In [1368]:
import torch
import pyro
from pyro.infer import config_enumerate
import pyro.poutine as poutine

# Distributions

Pyro distributions are wrappers around Torch distributions. They have the following main functions:

* `d.sample(sample_shape=[])` : randomly sample values from the distribution

* `d.log_prob(x)` : returns the log probability (likelihood) of a given variable under the distribution

Note, however, that we will generally use the pyro.sample("name", dist) wrapper function in implementing models.

In [1369]:
from pyro.distributions import Bernoulli, Categorical, MultivariateNormal, Normal, HalfNormal

In [1370]:
d = Bernoulli(0.7)
x = d.sample((2, 5))
x

tensor([[0., 1., 1., 1., 1.],
        [1., 1., 1., 1., 0.]])

In [1371]:
d.log_prob(x)

tensor([[-1.2040, -0.3567, -0.3567, -0.3567, -0.3567],
        [-0.3567, -0.3567, -0.3567, -0.3567, -1.2040]])

In [1372]:
d = Categorical(probs=torch.tensor([0.1, 0.5, 0.3, 0.1]))
d.sample((2,10))

tensor([[1, 1, 2, 2, 1, 1, 1, 2, 1, 1],
        [1, 1, 0, 3, 1, 1, 2, 1, 2, 1]])

In [1373]:
d = Normal(0, 1)
d.sample((2,5))

tensor([[ 0.2676,  1.1033,  1.2653, -0.7328, -1.2921],
        [ 0.4180,  1.9084, -0.3475,  1.8060, -0.4609]])

In [1374]:
d.log_prob(torch.tensor(0))

tensor(-0.9189)

In [1375]:
d.log_prob(torch.tensor(10))

tensor(-50.9189)

In [1376]:
loc = torch.tensor([0., -10., 10.])
cov = torch.eye(3)
d = MultivariateNormal(loc, cov)
d.sample()

tensor([ 0.0129, -9.0116, 11.4071])

# Sampling within Pyro models

In order to implement inference algorithms, Pyro defines a wrapper for sampling named values (or "sites") within a model.

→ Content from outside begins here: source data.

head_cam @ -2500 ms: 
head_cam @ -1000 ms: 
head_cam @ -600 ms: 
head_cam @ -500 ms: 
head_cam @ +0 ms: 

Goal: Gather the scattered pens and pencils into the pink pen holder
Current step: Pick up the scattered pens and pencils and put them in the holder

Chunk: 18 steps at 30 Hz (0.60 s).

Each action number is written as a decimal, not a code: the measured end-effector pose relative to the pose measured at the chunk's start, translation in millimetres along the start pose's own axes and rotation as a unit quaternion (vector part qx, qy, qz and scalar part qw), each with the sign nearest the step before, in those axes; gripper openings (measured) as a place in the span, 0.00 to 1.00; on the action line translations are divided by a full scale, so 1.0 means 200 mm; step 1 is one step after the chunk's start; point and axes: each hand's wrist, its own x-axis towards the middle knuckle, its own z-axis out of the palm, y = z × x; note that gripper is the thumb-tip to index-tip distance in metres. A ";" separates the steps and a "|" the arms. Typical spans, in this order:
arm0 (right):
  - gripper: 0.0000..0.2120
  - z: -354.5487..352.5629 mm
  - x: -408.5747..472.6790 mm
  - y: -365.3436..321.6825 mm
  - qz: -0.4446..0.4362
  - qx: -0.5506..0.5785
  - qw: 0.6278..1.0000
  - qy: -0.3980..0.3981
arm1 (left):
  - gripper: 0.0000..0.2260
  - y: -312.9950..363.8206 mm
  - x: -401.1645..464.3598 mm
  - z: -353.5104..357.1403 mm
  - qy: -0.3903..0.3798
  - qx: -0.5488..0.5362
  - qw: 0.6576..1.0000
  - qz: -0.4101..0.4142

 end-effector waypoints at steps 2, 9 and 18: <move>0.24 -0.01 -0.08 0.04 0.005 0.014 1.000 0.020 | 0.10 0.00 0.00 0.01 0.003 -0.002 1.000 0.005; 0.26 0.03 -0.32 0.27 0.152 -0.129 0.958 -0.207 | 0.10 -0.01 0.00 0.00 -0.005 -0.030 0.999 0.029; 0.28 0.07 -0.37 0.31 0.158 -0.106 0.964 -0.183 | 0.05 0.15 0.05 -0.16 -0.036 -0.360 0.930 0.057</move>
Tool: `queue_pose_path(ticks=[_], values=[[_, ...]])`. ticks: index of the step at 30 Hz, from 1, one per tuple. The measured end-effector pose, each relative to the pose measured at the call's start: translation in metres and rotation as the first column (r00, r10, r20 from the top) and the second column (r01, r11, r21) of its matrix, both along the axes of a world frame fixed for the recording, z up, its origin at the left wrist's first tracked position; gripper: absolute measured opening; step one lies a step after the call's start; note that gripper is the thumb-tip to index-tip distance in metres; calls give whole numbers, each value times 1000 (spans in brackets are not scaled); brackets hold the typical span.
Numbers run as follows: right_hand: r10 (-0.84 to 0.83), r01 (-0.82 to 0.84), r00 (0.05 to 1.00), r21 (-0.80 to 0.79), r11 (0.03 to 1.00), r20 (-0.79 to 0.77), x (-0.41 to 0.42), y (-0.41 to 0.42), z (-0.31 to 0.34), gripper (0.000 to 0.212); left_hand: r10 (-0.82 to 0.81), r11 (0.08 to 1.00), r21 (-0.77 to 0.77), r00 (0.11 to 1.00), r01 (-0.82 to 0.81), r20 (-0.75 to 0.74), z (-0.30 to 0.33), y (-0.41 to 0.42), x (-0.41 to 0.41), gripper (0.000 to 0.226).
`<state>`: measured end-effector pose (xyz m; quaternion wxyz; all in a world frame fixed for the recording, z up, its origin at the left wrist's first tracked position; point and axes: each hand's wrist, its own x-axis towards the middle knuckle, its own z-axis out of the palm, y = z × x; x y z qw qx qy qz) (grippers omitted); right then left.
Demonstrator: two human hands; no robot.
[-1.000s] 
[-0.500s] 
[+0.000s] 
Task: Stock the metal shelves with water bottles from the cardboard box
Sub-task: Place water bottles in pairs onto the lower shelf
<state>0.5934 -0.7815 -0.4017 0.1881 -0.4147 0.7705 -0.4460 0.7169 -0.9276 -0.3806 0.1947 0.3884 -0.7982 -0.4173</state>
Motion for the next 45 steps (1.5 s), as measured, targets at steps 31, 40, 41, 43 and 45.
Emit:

A site corresponds to a latent variable, unless the argument "obs" is given, marking the sampled value as an observation (in this case, the observation will always be returned when directly calling the model).

In [1377]:
def model1():
    return pyro.sample("Z", Normal(0, 1))

model1()

tensor(-0.4096)

In [1378]:
def model2():
    return pyro.sample("obs", Normal(0, 1), obs=torch.tensor(100))

model2()

tensor(100)

# Declaring iid variables with Plate

Pyro offers a "plate" context manager that allows multiple independently and identically distributed (iid) variables to be drawn. Declaring iid in this way increases the efficiency of inference.

In [1379]:
data = torch.linspace(-100, 100, 10)

def model3(data):
  with pyro.plate("data", len(data)):
    return pyro.sample("obs", Normal(0, 1), obs=data)

model3(data)

tensor([-100.0000,  -77.7778,  -55.5556,  -33.3333,  -11.1111,   11.1111,
          33.3333,   55.5556,   77.7778,  100.0000])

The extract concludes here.